I won’t let them win.
42
I have desperately tried to leave the past behind me. Be a good daughter. A good wife. A good friend. Failing miserably at them all. Longing for the thing I did that took minutes out of the billions of minutes I have lived to fade into nothing. But it’s glaringly apparent, as I type Sharon Marlow’s name into Google, adding the year and town of the robbery, that nothing in this digital age truly disappears. A sick feeling rises as over a million results load, and my fingers are shaking so hard I find it almost impossible to scroll through the pages. The condemnation. The endless, endless speculation about the case, the verdict. The call for the death penalty.
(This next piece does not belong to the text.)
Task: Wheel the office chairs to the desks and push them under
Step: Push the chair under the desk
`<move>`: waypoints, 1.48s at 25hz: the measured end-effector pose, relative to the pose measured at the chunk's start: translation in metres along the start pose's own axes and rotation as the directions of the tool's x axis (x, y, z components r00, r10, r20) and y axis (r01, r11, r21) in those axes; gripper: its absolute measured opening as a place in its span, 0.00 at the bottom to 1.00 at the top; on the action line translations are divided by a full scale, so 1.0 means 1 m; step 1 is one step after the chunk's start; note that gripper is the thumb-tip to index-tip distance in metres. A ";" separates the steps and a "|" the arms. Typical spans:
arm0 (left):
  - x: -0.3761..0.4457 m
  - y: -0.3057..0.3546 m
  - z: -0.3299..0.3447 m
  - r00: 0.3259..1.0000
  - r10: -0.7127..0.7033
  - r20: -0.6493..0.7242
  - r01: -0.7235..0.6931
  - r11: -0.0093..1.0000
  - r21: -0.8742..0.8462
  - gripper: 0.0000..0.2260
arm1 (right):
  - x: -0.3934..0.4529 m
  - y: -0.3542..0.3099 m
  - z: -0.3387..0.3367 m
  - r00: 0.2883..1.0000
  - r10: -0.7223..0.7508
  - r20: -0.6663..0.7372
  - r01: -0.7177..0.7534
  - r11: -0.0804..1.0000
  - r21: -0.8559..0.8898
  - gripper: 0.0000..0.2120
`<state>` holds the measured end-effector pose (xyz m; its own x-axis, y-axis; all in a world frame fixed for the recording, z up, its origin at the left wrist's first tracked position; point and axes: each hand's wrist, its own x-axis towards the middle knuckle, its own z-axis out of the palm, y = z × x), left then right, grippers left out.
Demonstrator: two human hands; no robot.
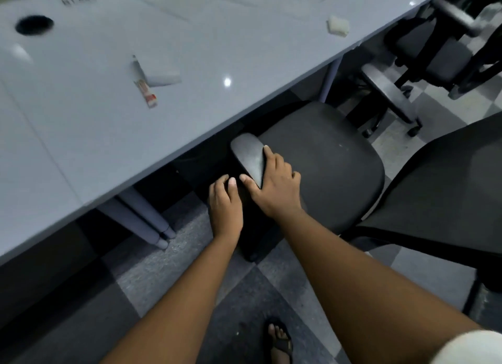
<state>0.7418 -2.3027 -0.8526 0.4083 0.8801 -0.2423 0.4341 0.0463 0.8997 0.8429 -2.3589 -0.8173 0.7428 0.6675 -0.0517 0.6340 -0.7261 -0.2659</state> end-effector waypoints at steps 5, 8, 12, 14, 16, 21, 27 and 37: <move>-0.041 0.072 -0.078 0.966 0.213 0.148 -0.255 0.883 0.394 0.26 | -0.052 0.010 -0.085 0.999 -0.022 0.042 0.026 0.995 -0.098 0.40; -0.078 0.141 -0.109 0.948 0.245 0.204 -0.319 0.766 0.558 0.32 | -0.087 0.015 -0.174 0.992 -0.125 0.002 0.122 0.963 -0.242 0.40; -0.130 0.230 -0.128 0.941 0.229 0.250 -0.338 0.683 0.647 0.38 | -0.111 0.036 -0.298 0.981 -0.164 -0.100 0.125 0.941 -0.313 0.39; -0.155 0.268 -0.120 0.932 0.229 0.281 -0.361 0.659 0.660 0.40 | -0.111 0.055 -0.344 0.972 -0.211 -0.105 0.158 0.915 -0.372 0.39; -0.180 0.302 -0.099 0.919 0.246 0.309 -0.394 0.624 0.675 0.42 | -0.108 0.080 -0.381 0.966 -0.236 -0.108 0.177 0.904 -0.390 0.39; -0.234 0.366 -0.016 0.917 0.272 0.293 -0.397 0.528 0.751 0.45 | -0.112 0.172 -0.436 0.950 -0.307 -0.064 0.266 0.896 -0.356 0.38; -0.277 0.399 0.061 0.938 0.249 0.242 -0.343 0.546 0.764 0.45 | -0.095 0.269 -0.476 0.906 -0.417 0.076 0.418 0.853 -0.311 0.42; -0.243 0.417 0.144 0.882 0.118 0.456 -0.429 0.601 0.675 0.49 | -0.019 0.371 -0.483 0.706 -0.615 0.351 0.698 0.689 -0.196 0.50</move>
<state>0.9393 -2.5653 -0.4711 0.7775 0.5665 -0.2732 0.6274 -0.6686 0.3992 1.1676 -2.7203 -0.4500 0.0587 0.9757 -0.2109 0.9973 -0.0666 -0.0306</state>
Although every fibre of my being screams at me to start a new search for Sharon’s children, I can’t help opening one of the more recent reports in an online edition of a red top. A ‘Where are the Tanmoor Three?’ as though they are faded pop stars or Blue Peter presenters. David Webb, the man who pulled the trigger, had died in prison after another prisoner set fire to him. That must have been the incident Dad wrote about in his letter. Although David was in part responsible for everything my family have been through, are going through, I still shudder at the thought of burning to death and Dad helplessly watching. How on earth could that happen inside a prison with the guards and the cameras and the rigid rules?